The first part of the answer I already included in my edits above:

I found a parameter in config.js named remoteServiceName. The previous value was "breeze/Breeze" I changed it to

'http://localhost:4545/breeze/Breeze' 

That got the client talking attempting to talk to the remote server.

After that the CORS issue stumped me. The three following links helped me solve this issue:

Using Breeze with a WebApi Service from another domain WebAPI CORS and Ninject http://msdn.microsoft.com/en-us/magazine/dn532203.aspx

You have to install the CORS packages. From the microsoft article:

First, in order to get the CORS framework, you must reference the CORS libraries from your Web API application (they’re not referenced by default from any of the Web API templates in Visual Studio 2013). The Web API CORS framework is available via NuGet as the Microsoft.AspNet.WebApi.Cors package. If you’re not using NuGet, it’s also available as part of Visual Studio 2013, and you’ll need to reference two assemblies: System.Web.Http.Cors.dll and System.Web.Cors.dll (on my machine these are located in C:\Program Files (x86)\Microsoft ASP.NET\ASP.NET Web Stack 5\Packages).

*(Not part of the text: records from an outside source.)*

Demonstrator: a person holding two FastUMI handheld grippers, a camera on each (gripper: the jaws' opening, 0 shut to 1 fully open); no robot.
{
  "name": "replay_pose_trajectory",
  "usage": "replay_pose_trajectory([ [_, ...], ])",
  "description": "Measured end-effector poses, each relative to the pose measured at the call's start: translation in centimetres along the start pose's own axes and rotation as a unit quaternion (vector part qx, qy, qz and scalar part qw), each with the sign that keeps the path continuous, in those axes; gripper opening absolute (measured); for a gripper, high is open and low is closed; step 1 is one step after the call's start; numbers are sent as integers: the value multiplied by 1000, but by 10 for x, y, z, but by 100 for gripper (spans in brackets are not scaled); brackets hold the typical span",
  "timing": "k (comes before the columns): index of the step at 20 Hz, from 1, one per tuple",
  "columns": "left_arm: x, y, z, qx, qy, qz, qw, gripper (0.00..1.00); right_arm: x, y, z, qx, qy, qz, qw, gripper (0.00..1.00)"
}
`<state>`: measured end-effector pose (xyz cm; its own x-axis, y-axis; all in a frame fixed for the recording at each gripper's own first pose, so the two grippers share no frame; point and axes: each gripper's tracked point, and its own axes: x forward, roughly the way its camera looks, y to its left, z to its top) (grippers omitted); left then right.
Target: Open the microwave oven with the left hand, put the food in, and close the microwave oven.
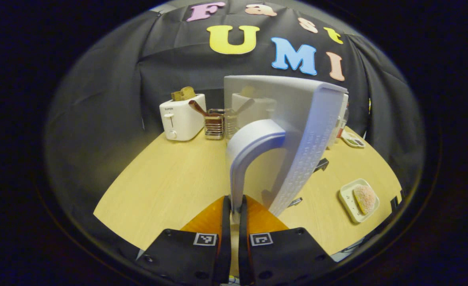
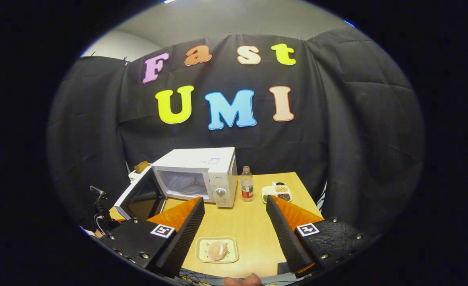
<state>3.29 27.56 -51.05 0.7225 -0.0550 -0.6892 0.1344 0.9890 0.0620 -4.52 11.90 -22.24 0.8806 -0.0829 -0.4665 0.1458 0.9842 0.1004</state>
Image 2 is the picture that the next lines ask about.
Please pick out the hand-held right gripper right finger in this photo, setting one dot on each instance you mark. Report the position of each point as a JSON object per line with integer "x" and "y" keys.
{"x": 287, "y": 242}

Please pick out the pale square plate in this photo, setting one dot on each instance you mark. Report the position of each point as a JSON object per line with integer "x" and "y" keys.
{"x": 202, "y": 254}

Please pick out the brown toast slice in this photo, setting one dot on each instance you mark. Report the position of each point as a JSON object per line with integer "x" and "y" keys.
{"x": 141, "y": 167}

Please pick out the pink round bun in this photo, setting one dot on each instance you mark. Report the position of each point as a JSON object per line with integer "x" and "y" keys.
{"x": 217, "y": 251}

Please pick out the white toaster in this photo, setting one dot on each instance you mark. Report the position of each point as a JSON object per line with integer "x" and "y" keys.
{"x": 132, "y": 175}

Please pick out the white divided snack dish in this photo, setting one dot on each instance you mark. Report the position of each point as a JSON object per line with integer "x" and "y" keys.
{"x": 275, "y": 193}

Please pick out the clear bottle with red label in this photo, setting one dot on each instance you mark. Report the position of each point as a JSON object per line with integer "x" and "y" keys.
{"x": 247, "y": 186}

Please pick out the white microwave oven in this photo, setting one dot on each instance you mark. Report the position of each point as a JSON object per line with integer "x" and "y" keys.
{"x": 194, "y": 159}

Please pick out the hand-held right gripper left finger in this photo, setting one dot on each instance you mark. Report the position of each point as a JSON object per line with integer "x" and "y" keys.
{"x": 184, "y": 242}

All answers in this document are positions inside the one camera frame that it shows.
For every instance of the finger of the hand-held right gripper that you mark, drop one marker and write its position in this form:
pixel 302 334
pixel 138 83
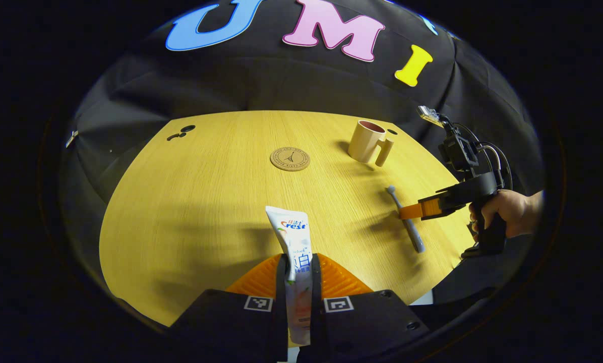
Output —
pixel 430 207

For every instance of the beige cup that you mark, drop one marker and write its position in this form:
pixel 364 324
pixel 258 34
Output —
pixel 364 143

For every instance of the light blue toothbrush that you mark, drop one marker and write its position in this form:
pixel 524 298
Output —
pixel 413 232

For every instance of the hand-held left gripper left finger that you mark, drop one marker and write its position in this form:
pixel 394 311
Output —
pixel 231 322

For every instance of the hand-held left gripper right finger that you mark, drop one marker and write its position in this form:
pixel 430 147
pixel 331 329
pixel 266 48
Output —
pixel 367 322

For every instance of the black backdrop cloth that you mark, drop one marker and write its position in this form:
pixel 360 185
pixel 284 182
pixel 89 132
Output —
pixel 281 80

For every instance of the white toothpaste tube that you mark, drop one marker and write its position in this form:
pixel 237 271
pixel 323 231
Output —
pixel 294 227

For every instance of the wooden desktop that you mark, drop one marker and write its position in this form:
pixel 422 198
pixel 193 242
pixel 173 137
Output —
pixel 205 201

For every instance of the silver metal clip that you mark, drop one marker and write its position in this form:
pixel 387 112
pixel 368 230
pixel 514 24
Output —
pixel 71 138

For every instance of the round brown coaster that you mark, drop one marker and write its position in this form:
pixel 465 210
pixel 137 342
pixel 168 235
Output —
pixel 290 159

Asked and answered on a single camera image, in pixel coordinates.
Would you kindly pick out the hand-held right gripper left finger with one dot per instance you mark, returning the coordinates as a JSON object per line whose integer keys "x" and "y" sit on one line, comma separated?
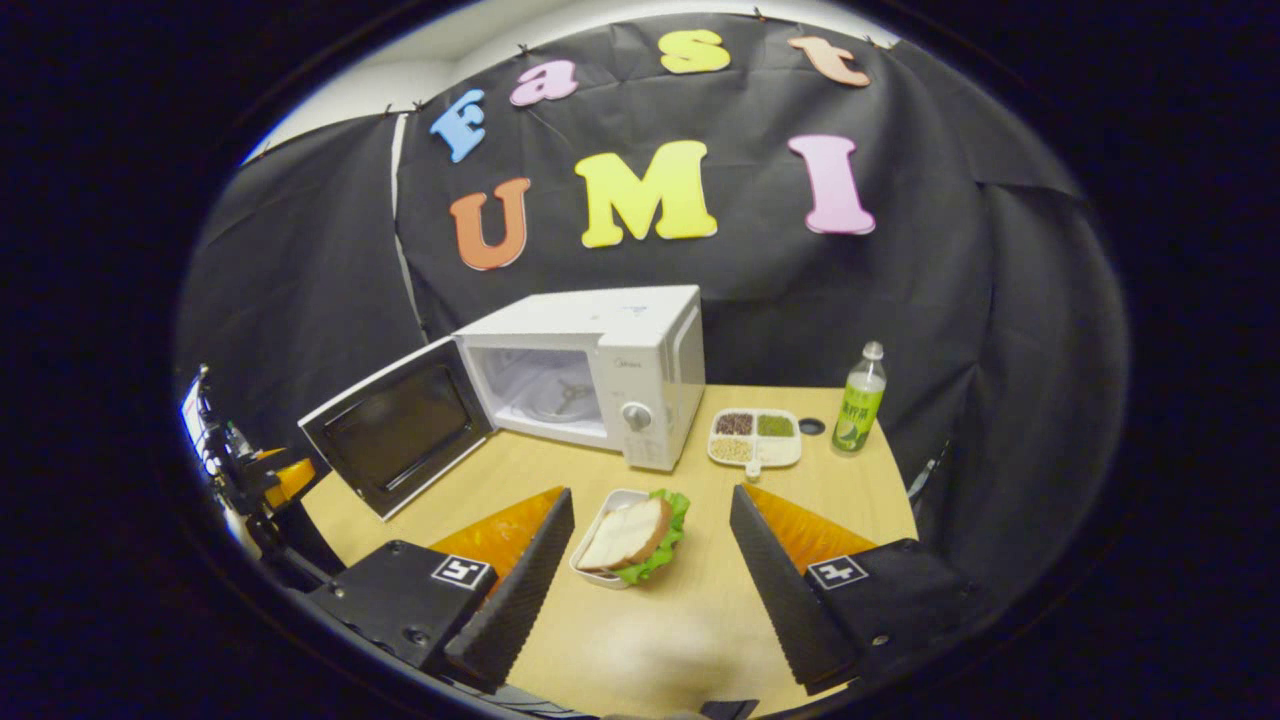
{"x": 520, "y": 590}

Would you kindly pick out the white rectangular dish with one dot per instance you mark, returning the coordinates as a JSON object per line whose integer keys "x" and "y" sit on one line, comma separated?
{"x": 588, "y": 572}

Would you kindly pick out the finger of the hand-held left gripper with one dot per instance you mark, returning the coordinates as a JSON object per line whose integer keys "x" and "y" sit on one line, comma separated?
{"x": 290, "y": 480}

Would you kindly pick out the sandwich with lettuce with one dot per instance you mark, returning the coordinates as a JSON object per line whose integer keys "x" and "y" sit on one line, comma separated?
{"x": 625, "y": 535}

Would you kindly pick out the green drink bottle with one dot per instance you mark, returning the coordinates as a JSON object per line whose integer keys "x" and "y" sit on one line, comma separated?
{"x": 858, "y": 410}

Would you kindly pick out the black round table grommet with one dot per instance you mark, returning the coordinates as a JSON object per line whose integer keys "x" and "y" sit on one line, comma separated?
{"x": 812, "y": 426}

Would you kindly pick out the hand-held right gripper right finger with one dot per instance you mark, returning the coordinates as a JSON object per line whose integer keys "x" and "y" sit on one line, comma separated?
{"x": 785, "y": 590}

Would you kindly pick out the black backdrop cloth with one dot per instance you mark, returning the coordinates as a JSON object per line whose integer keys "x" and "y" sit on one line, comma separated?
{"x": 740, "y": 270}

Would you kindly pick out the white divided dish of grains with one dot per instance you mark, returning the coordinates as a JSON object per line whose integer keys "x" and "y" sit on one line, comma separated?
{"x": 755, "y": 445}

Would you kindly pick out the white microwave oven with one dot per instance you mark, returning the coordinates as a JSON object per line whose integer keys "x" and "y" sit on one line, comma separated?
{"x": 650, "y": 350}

The next step was to add a few lines to the config file from the webapi-cors-and-ninject stackoverflow post:

 <system.webServer>
<handlers>
</handlers>
<httpProtocol>
  <customHeaders>
    <!-- Adding the following custom HttpHeader will help prevent CORS from stopping the Request-->
    <add name="Access-Control-Allow-Origin" value="*" />
    <add name="Access-Control-Allow-Headers" value="Content-Type" />
  </customHeaders>
</httpProtocol>

Obviously this is a very insecure solution and shouldn't be used for anything other than a development environment.